What the task asks: Go line by line through the data below and count those with the string "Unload". Give the number only.

(Recorded data)

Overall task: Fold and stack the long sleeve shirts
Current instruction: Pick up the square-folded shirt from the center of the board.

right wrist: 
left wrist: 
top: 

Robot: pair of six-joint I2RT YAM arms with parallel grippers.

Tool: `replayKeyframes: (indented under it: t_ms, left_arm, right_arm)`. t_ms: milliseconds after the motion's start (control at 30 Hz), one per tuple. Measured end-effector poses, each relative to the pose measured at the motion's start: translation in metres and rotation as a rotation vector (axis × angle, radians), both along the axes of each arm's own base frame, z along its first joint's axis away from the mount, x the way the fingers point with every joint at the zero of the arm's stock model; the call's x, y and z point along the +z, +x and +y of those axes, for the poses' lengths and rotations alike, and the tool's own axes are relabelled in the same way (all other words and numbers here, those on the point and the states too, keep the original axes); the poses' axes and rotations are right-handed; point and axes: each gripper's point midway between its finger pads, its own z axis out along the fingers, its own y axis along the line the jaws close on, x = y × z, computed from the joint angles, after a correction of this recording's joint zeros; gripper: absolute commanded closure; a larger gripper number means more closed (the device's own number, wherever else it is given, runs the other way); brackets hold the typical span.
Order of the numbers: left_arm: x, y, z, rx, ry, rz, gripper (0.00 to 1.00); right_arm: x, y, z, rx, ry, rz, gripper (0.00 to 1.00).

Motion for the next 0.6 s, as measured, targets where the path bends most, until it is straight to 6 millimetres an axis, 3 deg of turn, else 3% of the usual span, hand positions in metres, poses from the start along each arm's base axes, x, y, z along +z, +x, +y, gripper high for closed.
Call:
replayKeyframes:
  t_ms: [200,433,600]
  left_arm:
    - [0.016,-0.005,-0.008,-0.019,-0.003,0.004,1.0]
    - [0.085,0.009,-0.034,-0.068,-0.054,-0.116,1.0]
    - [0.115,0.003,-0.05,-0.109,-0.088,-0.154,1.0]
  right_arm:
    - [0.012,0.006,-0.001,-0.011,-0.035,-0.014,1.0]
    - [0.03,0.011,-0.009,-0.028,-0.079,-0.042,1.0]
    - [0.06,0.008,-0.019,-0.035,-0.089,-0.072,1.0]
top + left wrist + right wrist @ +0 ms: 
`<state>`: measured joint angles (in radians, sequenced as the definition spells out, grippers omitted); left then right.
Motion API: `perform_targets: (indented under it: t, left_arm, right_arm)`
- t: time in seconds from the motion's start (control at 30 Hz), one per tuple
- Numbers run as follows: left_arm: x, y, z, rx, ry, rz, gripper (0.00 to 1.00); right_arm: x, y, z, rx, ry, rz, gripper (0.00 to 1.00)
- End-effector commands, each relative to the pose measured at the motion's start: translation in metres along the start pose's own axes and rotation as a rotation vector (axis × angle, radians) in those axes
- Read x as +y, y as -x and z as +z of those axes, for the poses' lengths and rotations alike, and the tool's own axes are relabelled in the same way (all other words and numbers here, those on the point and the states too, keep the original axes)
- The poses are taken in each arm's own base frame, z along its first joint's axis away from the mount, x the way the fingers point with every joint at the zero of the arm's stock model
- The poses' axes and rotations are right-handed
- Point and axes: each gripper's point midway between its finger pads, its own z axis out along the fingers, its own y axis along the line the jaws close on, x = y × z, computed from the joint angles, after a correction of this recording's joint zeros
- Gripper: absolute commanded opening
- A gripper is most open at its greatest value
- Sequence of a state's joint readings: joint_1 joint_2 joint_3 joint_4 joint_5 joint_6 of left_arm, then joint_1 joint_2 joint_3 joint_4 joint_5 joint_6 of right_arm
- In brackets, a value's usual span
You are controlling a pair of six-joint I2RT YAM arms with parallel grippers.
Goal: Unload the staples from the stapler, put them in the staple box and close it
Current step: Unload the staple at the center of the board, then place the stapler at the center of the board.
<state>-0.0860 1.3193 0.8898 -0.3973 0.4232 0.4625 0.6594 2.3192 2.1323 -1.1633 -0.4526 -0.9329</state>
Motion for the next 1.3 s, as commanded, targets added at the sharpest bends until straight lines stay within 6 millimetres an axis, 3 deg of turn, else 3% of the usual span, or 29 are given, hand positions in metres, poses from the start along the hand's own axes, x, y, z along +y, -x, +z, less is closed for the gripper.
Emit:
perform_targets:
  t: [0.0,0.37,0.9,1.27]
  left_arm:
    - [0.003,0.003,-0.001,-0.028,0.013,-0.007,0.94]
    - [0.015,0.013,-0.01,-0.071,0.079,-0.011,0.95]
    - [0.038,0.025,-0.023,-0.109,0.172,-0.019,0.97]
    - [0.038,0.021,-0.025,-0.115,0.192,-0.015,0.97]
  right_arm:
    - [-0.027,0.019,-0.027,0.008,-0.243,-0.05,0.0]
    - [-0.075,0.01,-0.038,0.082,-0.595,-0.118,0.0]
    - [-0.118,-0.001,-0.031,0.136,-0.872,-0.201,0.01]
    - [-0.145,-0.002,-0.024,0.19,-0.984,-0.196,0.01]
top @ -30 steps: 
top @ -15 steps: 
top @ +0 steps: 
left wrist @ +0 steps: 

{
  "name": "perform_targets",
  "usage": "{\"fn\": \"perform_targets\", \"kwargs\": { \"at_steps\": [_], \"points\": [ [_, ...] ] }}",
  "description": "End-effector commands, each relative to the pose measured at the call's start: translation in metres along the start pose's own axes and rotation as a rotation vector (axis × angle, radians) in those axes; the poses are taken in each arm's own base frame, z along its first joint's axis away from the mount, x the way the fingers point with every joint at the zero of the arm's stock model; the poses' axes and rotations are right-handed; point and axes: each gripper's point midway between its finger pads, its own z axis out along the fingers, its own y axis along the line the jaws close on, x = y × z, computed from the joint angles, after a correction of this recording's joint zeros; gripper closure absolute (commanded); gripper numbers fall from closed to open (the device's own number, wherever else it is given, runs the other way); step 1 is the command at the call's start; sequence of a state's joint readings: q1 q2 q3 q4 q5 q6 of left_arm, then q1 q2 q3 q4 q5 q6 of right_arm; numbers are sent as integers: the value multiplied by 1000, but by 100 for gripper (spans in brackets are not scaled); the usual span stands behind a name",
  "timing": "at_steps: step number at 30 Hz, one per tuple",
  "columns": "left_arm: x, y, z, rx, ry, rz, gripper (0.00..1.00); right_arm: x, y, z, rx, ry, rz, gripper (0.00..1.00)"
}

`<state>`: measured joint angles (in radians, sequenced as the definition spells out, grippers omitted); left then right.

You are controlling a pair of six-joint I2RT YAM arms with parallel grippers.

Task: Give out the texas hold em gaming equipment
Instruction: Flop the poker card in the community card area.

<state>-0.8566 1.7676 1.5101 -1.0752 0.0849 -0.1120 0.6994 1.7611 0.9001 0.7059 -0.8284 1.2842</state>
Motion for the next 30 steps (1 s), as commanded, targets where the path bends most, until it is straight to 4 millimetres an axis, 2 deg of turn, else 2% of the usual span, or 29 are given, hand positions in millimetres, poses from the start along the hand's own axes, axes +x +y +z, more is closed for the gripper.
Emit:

Response to this exercise: 2